Increases in tumor necrosis factor-alpha following transient global cerebral ischemia do not contribute to neuron death in mouse hippocampus.

The actions of tumor necrosis factor-alpha (TNF-alpha) produced by resident brain cells and bone marrow-derived cells in brain following a transient global ischemia were evaluated. In wild-type mice (C57Bl/6J) following 20 min ischemia with bilateral common carotid artery occlusion (BCCAo), TNF-alpha mRNA expression levels in the hippocampus were significantly increased at 3 h and 36 h and exhibited a biphasic expression pattern. There were no hippocampal TNF-alpha mRNA expression levels at early time points in either wild-type mice bone marrow transplanted (BMT)-chimeric-TNF-alpha gene-deficient (T/W) or TNF-alpha gene-deficient mice BMT-TNF-alpha gene-deficient mice (T/T), although TNF-alpha mRNA levels were detectable in T/W BMT mice at 36 h.
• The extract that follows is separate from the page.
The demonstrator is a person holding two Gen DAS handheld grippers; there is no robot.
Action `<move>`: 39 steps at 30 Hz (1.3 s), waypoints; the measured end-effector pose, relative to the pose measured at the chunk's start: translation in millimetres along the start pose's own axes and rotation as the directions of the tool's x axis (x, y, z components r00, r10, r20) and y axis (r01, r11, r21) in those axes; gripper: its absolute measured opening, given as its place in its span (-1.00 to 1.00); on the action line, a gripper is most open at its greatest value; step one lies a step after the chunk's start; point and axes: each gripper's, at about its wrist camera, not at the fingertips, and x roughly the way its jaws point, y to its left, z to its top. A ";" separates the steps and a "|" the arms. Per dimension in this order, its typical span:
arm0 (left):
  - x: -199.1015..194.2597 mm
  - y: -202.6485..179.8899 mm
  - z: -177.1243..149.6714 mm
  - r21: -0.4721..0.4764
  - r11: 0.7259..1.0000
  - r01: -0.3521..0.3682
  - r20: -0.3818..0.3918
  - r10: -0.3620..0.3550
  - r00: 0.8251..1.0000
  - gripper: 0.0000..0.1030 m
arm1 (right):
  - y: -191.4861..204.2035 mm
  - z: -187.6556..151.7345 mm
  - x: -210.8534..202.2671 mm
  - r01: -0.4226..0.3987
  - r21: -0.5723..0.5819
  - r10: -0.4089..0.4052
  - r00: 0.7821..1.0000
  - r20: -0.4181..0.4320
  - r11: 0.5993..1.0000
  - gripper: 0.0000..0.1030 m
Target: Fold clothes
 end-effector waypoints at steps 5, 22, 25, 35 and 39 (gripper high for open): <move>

Histopathological findings showed no intergroup differences between wild-type and TNF-alpha gene-deficient mice at 4 and 7 days after transient ischemia. In addition, nuclear factor-kappaB (NF-kappaB) was activated within 12 h after global cerebral ischemia, but electrophoretic mobility shift assays (EMSA) showed no intergroup differences between wild type and TNF-alpha gene-deficient mice. In summary, early hippocampal TNF-alpha mRNA expression may not be related to bone marrow-derived cells, and secondary TNF-alpha expression as early as 36 h after ischemia probably resulted mainly from endogenous brain cells and possibly a few bone marrow-derived cells. Although we cannot exclude the possibility of the TNF-alpha contribution to the physiologic changes of hippocampus after transient global ischemia, these results indicate that TNF-alpha does not influence the morphological changes of the hippocampal neurons under our study condition.